Locate each line below that includes "garment" and reproduce it.

=== Data provided ===
——

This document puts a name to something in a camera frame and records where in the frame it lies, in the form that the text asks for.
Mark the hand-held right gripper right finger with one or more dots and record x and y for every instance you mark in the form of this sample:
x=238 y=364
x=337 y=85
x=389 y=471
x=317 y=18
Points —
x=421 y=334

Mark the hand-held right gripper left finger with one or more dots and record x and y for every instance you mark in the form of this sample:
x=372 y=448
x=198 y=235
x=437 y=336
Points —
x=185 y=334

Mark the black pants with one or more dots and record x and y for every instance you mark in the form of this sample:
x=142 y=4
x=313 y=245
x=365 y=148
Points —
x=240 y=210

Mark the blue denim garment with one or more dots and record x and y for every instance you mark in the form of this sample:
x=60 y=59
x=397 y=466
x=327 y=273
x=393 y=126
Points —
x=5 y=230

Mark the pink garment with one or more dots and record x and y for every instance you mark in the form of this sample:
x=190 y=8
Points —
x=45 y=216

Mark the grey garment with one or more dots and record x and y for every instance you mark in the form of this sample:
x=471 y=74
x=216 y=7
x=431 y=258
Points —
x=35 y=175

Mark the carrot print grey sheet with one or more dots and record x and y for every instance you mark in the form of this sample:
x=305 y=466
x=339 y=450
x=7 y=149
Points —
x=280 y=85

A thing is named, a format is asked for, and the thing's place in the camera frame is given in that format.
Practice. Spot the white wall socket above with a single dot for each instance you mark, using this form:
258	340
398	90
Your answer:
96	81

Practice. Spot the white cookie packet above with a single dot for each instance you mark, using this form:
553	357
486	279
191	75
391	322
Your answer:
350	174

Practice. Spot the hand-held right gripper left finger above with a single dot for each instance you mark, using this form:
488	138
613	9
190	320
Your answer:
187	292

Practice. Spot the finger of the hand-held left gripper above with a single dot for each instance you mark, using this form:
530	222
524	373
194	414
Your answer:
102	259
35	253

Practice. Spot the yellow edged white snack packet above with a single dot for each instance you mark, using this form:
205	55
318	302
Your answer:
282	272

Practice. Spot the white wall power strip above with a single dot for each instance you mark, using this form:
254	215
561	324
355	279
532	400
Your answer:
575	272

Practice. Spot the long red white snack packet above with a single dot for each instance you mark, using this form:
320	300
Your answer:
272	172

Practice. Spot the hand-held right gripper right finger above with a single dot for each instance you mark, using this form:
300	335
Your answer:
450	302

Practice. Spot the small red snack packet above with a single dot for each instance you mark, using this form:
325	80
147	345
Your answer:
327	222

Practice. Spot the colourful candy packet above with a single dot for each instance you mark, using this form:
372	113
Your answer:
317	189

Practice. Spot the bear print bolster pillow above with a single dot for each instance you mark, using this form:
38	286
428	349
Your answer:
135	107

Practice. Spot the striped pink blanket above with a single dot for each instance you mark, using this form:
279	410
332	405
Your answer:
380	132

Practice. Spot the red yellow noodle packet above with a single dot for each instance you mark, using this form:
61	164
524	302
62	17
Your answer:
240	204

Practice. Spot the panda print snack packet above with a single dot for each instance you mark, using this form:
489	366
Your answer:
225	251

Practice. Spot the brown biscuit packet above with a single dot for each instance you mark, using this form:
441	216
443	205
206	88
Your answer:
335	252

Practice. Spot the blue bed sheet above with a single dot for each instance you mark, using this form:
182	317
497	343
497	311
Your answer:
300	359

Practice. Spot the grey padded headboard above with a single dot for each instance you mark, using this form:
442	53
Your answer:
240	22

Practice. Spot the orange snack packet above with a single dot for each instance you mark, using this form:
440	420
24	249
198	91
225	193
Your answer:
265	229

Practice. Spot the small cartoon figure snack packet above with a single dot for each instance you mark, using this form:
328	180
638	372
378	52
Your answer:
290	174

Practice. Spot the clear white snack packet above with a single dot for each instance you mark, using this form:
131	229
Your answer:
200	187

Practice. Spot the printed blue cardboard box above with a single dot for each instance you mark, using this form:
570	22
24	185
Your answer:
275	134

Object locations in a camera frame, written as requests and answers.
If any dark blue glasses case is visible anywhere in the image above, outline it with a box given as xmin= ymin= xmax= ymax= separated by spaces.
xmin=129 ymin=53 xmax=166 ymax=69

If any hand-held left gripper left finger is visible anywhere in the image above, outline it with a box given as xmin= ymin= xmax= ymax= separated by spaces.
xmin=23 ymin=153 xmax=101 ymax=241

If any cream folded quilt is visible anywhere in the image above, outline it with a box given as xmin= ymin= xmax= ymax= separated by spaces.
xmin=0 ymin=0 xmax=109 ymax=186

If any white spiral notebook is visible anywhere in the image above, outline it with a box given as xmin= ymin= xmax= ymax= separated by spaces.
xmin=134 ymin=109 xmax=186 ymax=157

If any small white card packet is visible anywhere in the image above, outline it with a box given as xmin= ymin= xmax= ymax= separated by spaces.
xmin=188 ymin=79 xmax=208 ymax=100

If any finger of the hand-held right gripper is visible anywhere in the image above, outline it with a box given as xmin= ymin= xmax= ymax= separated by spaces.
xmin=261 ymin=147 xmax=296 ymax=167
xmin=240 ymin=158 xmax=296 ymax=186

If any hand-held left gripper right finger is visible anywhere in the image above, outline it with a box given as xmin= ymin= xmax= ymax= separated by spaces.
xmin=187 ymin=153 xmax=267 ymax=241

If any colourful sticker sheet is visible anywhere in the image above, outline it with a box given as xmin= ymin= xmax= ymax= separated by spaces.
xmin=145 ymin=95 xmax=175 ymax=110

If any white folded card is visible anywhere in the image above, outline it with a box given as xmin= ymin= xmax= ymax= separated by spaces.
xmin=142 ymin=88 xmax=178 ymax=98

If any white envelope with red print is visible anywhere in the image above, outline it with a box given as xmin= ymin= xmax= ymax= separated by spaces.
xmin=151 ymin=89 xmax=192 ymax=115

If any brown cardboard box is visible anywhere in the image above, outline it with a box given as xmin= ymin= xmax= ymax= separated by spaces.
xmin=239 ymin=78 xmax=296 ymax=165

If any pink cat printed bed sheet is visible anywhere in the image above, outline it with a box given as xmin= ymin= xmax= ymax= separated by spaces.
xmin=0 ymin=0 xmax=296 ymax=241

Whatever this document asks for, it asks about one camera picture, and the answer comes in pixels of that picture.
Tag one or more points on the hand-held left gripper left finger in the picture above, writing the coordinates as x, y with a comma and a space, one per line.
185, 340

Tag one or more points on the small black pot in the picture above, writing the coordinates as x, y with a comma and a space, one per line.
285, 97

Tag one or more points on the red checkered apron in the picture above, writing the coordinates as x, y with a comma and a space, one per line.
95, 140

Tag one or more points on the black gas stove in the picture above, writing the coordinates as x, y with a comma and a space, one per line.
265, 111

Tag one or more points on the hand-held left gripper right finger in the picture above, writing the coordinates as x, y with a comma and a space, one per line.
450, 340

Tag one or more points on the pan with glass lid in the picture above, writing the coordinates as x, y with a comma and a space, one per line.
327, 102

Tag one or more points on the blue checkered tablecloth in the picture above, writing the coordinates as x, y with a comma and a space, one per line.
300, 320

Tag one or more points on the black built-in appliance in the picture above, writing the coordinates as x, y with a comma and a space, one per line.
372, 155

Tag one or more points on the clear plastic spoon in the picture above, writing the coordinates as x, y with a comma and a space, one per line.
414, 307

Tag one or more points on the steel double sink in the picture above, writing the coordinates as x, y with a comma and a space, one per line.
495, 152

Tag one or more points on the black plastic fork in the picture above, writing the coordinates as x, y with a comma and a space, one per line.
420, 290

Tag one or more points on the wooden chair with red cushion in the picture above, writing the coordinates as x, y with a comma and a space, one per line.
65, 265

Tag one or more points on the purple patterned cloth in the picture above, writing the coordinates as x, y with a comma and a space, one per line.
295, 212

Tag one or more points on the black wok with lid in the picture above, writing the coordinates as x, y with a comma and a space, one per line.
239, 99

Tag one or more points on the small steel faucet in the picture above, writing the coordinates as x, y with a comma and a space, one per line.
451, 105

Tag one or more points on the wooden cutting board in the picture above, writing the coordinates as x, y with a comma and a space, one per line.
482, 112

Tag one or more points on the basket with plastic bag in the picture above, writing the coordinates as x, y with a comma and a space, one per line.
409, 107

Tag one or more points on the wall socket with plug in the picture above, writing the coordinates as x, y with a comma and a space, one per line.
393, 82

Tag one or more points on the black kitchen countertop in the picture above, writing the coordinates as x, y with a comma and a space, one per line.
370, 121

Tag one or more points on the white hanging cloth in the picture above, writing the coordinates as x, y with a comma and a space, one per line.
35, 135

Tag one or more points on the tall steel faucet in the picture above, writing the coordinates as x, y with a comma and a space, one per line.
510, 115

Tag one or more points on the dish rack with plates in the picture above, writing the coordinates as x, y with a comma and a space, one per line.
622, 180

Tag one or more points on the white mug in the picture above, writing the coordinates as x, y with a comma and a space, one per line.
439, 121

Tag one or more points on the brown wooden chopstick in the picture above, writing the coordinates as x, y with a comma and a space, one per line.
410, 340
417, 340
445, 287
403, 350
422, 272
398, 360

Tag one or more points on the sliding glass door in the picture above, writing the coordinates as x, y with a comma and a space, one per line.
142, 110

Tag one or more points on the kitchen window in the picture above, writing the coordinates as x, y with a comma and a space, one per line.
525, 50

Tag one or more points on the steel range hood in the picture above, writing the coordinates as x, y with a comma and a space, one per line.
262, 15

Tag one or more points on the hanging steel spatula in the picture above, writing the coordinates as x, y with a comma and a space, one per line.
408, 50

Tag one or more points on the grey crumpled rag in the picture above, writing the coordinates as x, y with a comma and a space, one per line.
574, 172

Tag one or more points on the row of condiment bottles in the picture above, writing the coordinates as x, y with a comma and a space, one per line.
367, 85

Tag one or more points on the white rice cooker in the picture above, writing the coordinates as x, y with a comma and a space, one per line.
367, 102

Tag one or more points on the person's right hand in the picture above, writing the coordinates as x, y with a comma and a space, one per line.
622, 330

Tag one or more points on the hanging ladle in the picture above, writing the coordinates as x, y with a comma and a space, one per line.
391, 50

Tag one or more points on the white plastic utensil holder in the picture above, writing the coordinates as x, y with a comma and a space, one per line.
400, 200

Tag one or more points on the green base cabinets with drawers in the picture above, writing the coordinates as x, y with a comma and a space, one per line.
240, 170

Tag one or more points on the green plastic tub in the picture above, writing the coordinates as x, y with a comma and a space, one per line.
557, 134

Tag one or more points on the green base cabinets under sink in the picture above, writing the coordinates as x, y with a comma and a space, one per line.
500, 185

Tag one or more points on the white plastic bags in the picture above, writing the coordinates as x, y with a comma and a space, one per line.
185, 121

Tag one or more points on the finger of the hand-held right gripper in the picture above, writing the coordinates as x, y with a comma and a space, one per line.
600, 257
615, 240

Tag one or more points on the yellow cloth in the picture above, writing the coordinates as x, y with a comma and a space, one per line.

——

=== Solution to this exercise ===
Mark the blue denim garment with one or more dots and record x and y for every instance you mark in the form of this sample:
Mark the pink garment with one or more dots and record x and y for every instance you mark in the form of this sample:
Mark the grey garment with one or more dots and record x and y for every instance you mark in the form of this sample:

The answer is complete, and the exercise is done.